诱生型一氧化氮合酶抑制剂对大鼠脑缺血再灌注损伤的保护作用

目的　探讨诱生型一氧化氮合酶抑制剂 (iNOSI)氨基胍 (aminoguanidine ,AG)对大鼠脑缺血 再灌注 (ischemia reperfusion ,IR)后期的保护作用。方法　采用Longa改良法 ,建立局灶缺血 再灌注模型。于再灌注即刻给予AG(10 0mg/kg ,每天两次 ) ,测定再灌注后不同时点 (6h ,12h ,2 4h ,48h ,72h ,7d)脑内NOS活性的动态变化及脑梗死体积 ,并对顶叶皮层半暗带区进行光镜下观察。结果　再灌注后 12h～ 72h ,AG治疗组NOS活性明显降低 ,梗死体积减小 ,光镜下病理学观察也表明 ,各时点AG治疗组顶叶皮层神经元变性数目及变性程度均减轻 ,微循环障碍也有不同程度缓解。结论　大鼠大脑中动脉闭塞 3h ,于再灌注即刻给予AG ,可使脑梗死体积缩少 ,使半暗带区神经元变性、微循环障碍程度减轻 ,起到对脑保护的作用。

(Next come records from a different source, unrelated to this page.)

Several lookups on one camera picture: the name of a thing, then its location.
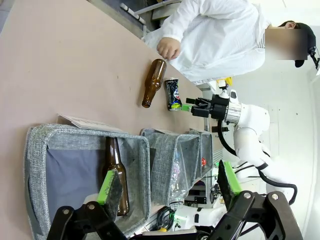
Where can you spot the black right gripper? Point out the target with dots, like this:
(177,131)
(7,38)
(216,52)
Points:
(216,108)

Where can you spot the green padded left gripper right finger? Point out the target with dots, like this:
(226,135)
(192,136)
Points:
(228,185)

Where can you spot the green padded left gripper left finger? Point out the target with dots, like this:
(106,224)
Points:
(110,192)

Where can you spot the brown glass bottle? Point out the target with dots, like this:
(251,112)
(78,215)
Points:
(155,77)
(113,160)

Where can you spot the crushed red can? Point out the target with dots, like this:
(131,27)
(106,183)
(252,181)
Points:
(203,161)

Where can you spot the clear plastic bottle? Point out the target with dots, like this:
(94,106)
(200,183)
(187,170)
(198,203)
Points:
(178,180)

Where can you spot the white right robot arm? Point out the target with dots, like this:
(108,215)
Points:
(250,140)

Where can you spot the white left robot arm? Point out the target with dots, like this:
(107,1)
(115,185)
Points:
(200,216)

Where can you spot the person's right forearm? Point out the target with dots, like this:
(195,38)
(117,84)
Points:
(180,22)

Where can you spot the crushed dark blue can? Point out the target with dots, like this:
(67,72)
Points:
(172,92)

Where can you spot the grey fabric basket can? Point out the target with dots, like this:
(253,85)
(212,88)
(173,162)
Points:
(207,147)

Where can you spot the grey fabric basket plastic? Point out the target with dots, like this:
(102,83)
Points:
(162,162)

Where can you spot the grey fabric basket bottle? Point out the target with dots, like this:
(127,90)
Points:
(37,162)

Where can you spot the person's right hand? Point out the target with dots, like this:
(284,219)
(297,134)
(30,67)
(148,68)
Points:
(167,47)

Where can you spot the person in white jacket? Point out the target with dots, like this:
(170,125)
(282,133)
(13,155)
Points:
(220,37)

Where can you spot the white sign reading Bottle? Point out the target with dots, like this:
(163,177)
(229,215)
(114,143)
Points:
(85,122)

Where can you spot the grey metal rack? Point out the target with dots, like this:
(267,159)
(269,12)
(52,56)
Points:
(140,12)

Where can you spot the person's head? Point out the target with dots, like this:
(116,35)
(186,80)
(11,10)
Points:
(306,28)

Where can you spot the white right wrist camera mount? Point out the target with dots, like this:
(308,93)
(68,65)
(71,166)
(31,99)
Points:
(224,93)

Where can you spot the black camera stand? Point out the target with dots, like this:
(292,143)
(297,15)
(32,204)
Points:
(315,57)

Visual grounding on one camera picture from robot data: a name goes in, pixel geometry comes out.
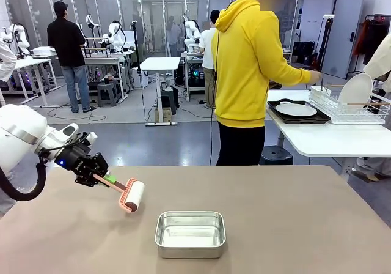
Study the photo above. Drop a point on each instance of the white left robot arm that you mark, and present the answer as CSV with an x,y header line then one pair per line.
x,y
18,127

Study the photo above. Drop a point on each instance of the grey plastic stool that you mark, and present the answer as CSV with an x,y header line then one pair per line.
x,y
107,95

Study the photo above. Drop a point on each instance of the cardboard box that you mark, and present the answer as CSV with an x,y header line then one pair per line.
x,y
165,115

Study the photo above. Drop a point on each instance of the person in yellow hoodie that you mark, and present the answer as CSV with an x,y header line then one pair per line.
x,y
241,72

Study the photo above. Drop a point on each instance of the man in black shirt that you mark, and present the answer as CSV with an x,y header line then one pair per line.
x,y
65,41

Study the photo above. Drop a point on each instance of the white desk with frame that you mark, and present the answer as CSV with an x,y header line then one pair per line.
x,y
100,60

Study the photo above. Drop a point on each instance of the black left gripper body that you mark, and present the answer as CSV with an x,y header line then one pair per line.
x,y
82,167

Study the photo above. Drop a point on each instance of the small white background robot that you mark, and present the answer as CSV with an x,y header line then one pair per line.
x,y
90,21

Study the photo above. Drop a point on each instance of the person's right hand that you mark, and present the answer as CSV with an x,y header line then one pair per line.
x,y
315,76

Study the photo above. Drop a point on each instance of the rectangular metal container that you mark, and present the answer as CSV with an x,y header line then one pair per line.
x,y
189,252

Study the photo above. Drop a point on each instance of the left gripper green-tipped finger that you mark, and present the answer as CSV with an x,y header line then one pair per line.
x,y
100,185
110,179

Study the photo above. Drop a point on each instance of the dark plastic stool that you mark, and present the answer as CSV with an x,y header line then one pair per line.
x,y
169,99

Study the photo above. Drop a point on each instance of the clothes rack with garments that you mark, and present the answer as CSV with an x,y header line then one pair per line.
x,y
371,38

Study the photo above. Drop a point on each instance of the seated person's grey legs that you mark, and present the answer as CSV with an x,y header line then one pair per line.
x,y
372,167

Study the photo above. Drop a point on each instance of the person's right forearm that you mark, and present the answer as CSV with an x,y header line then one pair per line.
x,y
293,75

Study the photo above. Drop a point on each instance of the person in white sleeve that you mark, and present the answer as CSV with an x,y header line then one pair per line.
x,y
6,63

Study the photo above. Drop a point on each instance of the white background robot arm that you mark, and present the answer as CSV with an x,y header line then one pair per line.
x,y
18,38
191,29
117,38

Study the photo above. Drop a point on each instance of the black light stand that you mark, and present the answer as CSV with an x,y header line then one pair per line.
x,y
327,26

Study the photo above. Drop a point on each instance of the black suitcases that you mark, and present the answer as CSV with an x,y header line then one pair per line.
x,y
304,52

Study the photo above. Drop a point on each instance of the person in beige jacket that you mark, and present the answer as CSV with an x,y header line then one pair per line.
x,y
382,60

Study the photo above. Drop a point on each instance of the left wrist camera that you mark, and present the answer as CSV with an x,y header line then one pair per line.
x,y
91,138

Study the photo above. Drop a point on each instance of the black plastic stool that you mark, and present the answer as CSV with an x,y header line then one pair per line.
x,y
278,156

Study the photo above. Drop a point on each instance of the long white desk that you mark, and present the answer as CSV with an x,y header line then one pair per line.
x,y
30,62

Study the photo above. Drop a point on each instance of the black metal shelf frame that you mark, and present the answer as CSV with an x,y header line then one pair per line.
x,y
97,50

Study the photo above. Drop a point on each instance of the person in white shirt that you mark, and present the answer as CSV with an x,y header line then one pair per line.
x,y
207,47

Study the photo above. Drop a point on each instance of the white box stack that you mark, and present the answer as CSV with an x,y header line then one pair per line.
x,y
42,51

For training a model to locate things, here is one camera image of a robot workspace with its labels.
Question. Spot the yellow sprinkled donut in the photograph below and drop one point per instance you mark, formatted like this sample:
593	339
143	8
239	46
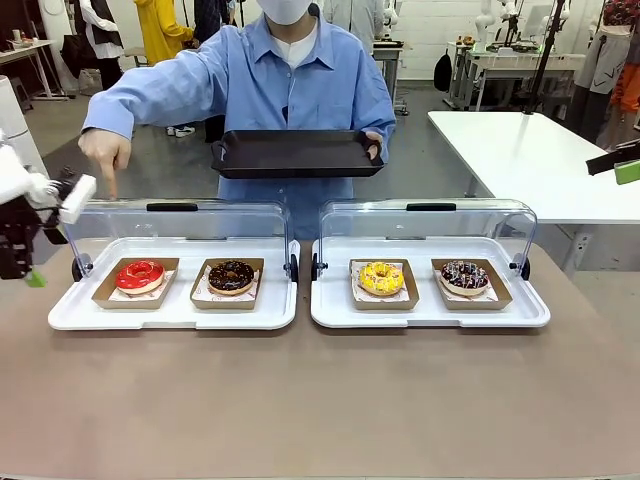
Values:
381	279
412	285

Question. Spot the white cylindrical appliance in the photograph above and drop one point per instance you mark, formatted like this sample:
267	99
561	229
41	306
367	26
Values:
15	110

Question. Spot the chocolate sprinkled donut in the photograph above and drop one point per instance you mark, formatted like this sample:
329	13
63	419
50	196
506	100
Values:
231	277
502	290

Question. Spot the white display tray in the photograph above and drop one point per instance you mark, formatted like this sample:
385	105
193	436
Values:
170	317
430	317

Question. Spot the black serving tray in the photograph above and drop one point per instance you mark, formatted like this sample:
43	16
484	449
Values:
295	155

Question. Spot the black backpack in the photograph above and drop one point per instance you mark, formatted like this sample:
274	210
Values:
443	70

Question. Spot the person's left forearm blue sleeve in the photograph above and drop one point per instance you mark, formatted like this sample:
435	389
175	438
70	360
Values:
372	112

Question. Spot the black tripod pole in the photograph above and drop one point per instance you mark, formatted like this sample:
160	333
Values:
545	55

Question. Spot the large white table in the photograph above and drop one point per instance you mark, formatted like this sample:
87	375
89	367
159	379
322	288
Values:
525	150

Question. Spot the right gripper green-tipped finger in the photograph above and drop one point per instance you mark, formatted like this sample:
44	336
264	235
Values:
629	172
617	156

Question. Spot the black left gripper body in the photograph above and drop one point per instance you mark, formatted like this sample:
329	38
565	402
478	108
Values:
12	240

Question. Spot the person in dark clothes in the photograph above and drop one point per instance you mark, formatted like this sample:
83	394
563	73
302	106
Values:
212	20

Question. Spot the white workbench with equipment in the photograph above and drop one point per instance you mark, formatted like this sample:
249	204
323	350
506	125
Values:
520	62

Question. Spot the white paper liner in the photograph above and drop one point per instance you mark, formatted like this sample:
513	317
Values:
169	280
201	292
492	295
356	271

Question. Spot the red glazed donut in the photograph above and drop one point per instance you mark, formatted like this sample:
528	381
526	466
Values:
102	297
140	277

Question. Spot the person in black vest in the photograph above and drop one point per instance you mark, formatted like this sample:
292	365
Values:
97	30

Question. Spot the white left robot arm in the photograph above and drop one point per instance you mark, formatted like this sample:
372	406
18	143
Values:
12	175

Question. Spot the person in blue shirt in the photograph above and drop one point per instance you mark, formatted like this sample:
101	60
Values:
300	90

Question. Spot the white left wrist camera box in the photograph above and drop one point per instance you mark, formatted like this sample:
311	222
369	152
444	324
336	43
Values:
77	200

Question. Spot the person's left hand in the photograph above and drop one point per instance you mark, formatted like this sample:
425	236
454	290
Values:
375	145

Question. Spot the person's right forearm blue sleeve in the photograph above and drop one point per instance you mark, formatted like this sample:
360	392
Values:
135	100

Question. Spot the clear plastic display lid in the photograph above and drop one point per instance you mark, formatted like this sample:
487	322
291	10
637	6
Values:
450	225
200	225

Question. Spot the dark white-drizzled sprinkled donut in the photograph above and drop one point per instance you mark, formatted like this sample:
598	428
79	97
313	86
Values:
465	277

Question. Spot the white face mask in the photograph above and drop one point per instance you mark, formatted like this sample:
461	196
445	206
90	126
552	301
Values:
287	11

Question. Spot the person in yellow jacket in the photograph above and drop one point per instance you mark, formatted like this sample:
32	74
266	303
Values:
160	30

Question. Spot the small white side table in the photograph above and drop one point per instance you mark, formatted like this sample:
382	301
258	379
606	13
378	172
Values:
25	47

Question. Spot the person's right hand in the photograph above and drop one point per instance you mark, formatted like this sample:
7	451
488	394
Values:
107	147

A study on the protective effects of iNOS inhibitor-AG on focal cerebral ischemia-reperfusion damage in rats

Objective To investigate the protective effect of aminoguanidine (AG),an inhibitor of inducible NO synthase(iNOS),on focal cerebral ischemia reperfusion (IR) damage in rats.Methods In Wistar rats anesthetized with 6% chloral hydrate (5 ml/kg body weight,i.p.),the left middle cerebral artery was occluded by the thread according to the method described by Zea Longa et al.Three hours later,the thread was removed to allow reperfusion and intraperitoneal injection of AG (100 mg/kg twice per day) was given.The rats were randomly divided into 3 groups:(1)sham operated group,(2)vehicle control group,(3) AG treated group.The rats were sacrificed 6 h、12 h、24 h、48 h、72 h or 7 d after MCA occlusion and infarct volume was determined by image analysis in TTC stained brain sections.The activity of NOS was measured by colorimetry and the neuropathology was observed by light microscopy after hematoxylin eosin and Nissl staining.Results Administration of AG attenuated induced NOS activity by 18.29%,31.27%,18.39%,21.29% 12 h,24 h,48 h and 72 h after IR compared with vehicle control group(P<0.05).The differences were statistically significant.AG reduced infarct volume significantly in the comparison between the 24h and 7day groups.The abnormalities observed under light microscope were alleviated.Conclusions AG selectively inhibits iNOS activity and reduces the volume of the infarct produced by transient MCA occlusion.AG also have protective effect on penumbra area.The protective effect of AG is time dependent and occurs only when the drug is administered for longer than 12 hours,starting after induction of IR.